CZ slams Etherscan for toxic spam address

CZ follows Etherscan by showing spam transactions from address poisoning scams, saying block checkers should filter out malicious transmissions entirely.
Summary
- CZ says that block checkers should filter out spam that poisons the address.
- User received 89 poison warnings in 30 minutes after two referrals.
- Attackers use fake addresses and fake value transfers to trick users.
The former CEO of Binance posted on X that TrustWallet already uses this filter, while Etherscan continues to show toxic transactions with no value flooding users’ wallets.
The criticism follows an incident where a user identified as Nima received 89 toxic emails in less than 30 minutes after transferring stablecoins to Ethereum just twice.
Etherscan has issued a warning about the attack, which aims to trick users into copying the same addresses from their transaction history when sending money.
“Many will be victims of this,” Nima warned after the campaign targeted her wallet.
CZ follows Etherscan in showing spam sales
Xeift clarified that Etherscan hides zero-value transfers by default, but BscScan and Basescan require users to click the “hide tx value 0” button explicitly to remove toxic address purchases.
Differences in default settings leave some users exposed to spam that can lead to sending money to addresses controlled by attackers.
CZ noted that filtering may affect small transactions between AI agents in the future, suggesting that AI may be used to distinguish legitimate zero-value transfers from spam.

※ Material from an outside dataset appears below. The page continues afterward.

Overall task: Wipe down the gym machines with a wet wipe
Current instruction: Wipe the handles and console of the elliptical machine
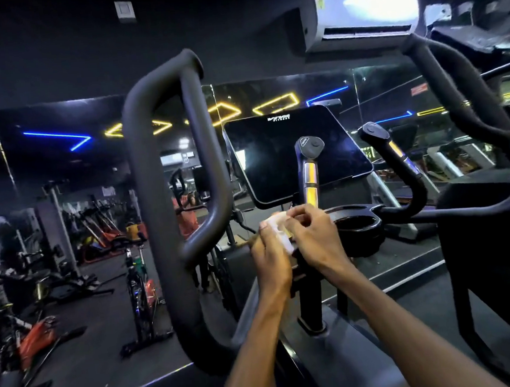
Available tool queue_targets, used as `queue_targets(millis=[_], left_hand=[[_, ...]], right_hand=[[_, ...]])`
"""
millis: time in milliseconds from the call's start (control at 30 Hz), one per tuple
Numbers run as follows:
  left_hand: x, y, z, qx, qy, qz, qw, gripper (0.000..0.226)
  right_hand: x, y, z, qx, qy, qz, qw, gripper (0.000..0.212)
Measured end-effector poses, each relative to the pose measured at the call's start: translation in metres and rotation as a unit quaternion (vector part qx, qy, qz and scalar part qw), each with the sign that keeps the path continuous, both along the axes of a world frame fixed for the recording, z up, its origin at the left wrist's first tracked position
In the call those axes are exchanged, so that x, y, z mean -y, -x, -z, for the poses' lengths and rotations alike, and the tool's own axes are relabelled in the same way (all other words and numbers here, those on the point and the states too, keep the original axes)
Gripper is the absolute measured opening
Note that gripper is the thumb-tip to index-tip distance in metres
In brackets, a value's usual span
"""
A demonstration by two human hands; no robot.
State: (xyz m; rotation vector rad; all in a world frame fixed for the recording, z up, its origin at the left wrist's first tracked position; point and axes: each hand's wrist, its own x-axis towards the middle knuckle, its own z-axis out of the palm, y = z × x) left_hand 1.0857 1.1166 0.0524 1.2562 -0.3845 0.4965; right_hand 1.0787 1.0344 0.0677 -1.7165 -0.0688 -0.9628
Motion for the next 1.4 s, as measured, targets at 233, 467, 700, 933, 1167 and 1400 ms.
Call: queue_targets(millis=[233, 467, 700, 933, 1167, 1400], left_hand=[[-0.041, 0.047, -0.035, 0.022, -0.089, -0.008, 0.996, 0.024], [-0.095, 0.078, -0.078, 0.189, -0.251, -0.259, 0.913, 0.015], [-0.136, 0.054, -0.131, 0.239, -0.267, -0.342, 0.869, 0.013], [-0.142, 0.021, -0.155, 0.296, -0.339, -0.394, 0.801, 0.011], [-0.138, -0.013, -0.189, 0.361, -0.395, -0.438, 0.722, 0.02], [-0.135, -0.027, -0.237, 0.318, -0.415, -0.528, 0.669, 0.023]], right_hand=[[-0.031, 0.023, -0.024, 0.005, -0.106, -0.081, 0.991, 0.008], [-0.065, 0.031, -0.07, 0.048, -0.094, 0.051, 0.993, 0.008], [-0.116, 0.025, -0.103, 0.032, 0.029, 0.069, 0.997, 0.026], [-0.126, -0.002, -0.119, 0.016, 0.078, 0.085, 0.993, 0.037], [-0.126, 0.005, -0.109, 0.012, 0.147, 0.078, 0.986, 0.036], [-0.115, -0.01, -0.167, 0.046, 0.149, 0.004, 0.988, 0.036]])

Dr. Favezy pointed out that volatility creates additional risks beyond address toxicity. The 0x98 wallet exchange that turned $50 million into $36,000 yesterday raised concerns about the choice of source of income.
“I really hope that AI agents will be able to pass the right routers and the best sources of liquidity to avoid situations like this,” wrote Favezy.
Deal with flood wallets with similar addresses
The attack works by initiating the transfer of zero value tokens using the TransferFrom function. Attackers send 0-value tokens to create transfer events from victims’ transaction histories. Every address defaults to an acknowledgment value of 0, which allows the event to exit.
Attackers then combine this with address spoofing to increase the chances of victims copying the wrong forwarding address.
Dirty addresses match the first and last characters of legitimate addresses.
Nima’s case shows the extent to which this attack can reach, with 89 poisoning attempts in 30 minutes from just two legitimate transfers. The automated nature means that attackers can target thousands of addresses at once whenever they detect a stablecoin or token movement on the chain.